Department of English and American Studies, University of Vienna, Wien 1010, Austria
Med Humanit. 2023 Dec 19;49(4):503-510. doi: 10.1136/medhum-2023-012611.
Digitalisation has changed the way we understand and practice health. The recent pandemic has accelerated some of the developments in digital health and brought about modifications in public access to information. Taking this into consideration, this programmatic paper sets the stage for and conceptualises postdigital health practices as a possible field of inquiry within medical humanities. While delineating some central aspects of said practices, I draw attention to their significance in contemporary strategies of knowledge production. Spotlighting online environments as the point of ingress for the analysis of these practices, I propose three possible foci of critical and methodological engagement. By spotlighting the serialisation, multimodality, and transmediality of such environments, I argue, we have a chance to both augment and go beyond the field's long-standing preoccupation with narrative, attend to various strategies of communicating illness experience, and re-frame them within larger questions of systemic inequalities. On this basis, and taking as examples COVID-19 and Long COVID, I sketch some of the directions that future strands of medical humanities may take and some of the questions we still have to ask for the field to overcome its own biases and blind spots.

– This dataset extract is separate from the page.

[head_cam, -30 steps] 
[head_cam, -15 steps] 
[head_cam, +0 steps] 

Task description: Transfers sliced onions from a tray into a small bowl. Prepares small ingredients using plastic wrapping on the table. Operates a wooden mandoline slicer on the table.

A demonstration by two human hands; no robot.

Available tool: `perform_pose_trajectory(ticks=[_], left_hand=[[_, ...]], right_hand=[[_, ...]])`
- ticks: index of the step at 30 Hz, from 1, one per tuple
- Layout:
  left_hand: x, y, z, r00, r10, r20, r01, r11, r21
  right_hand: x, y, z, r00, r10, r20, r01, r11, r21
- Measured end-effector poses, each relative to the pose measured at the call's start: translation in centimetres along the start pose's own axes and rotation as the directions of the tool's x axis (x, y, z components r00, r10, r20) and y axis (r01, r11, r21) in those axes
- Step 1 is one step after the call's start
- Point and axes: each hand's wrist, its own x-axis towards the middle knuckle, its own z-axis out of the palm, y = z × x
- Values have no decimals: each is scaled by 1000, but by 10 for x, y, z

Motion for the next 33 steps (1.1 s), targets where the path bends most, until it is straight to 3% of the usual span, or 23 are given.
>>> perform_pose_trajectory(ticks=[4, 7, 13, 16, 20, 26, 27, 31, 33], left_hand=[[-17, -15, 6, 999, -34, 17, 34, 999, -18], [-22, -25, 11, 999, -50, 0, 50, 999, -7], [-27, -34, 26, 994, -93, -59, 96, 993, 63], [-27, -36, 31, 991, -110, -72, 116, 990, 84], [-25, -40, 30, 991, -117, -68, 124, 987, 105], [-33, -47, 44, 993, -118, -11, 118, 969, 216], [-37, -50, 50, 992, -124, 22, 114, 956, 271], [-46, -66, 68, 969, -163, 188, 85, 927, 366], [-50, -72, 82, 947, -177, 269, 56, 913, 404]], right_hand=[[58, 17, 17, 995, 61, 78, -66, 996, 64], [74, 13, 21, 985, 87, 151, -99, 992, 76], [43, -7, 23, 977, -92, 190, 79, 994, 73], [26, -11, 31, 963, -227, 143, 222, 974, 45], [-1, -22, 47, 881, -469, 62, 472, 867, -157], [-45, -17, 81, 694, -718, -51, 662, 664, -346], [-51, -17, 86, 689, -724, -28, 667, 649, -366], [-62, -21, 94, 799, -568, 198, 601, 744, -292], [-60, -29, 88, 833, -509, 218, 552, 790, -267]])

数字化改变了我们理解和实践健康的方式。最近的大流行加速了数字健康领域的一些发展,并对公众获取信息的方式进行了修改。考虑到这一点,本计划书将后数字健康实践作为医学人文学科内的一个可能的研究领域进行了阐述和概念化。在描述这些实践的一些核心方面的同时,我也关注了它们在当代知识生产策略中的重要性。将在线环境作为分析这些实践的切入点,我提出了三种可能的批判性和方法论参与焦点。通过突出此类环境的序列化、多模态性和跨媒体性,我认为我们有机会在该领域长期以来对叙事的关注的基础上进行扩展和超越,关注各种传达疾病体验的策略,并将其重新定位在更大的系统性不平等问题框架内。在此基础上,我以 COVID-19 和 Long COVID 为例,勾勒出医学人文学科未来可能的发展方向,以及该领域为克服自身偏见和盲点而仍需提出的一些问题。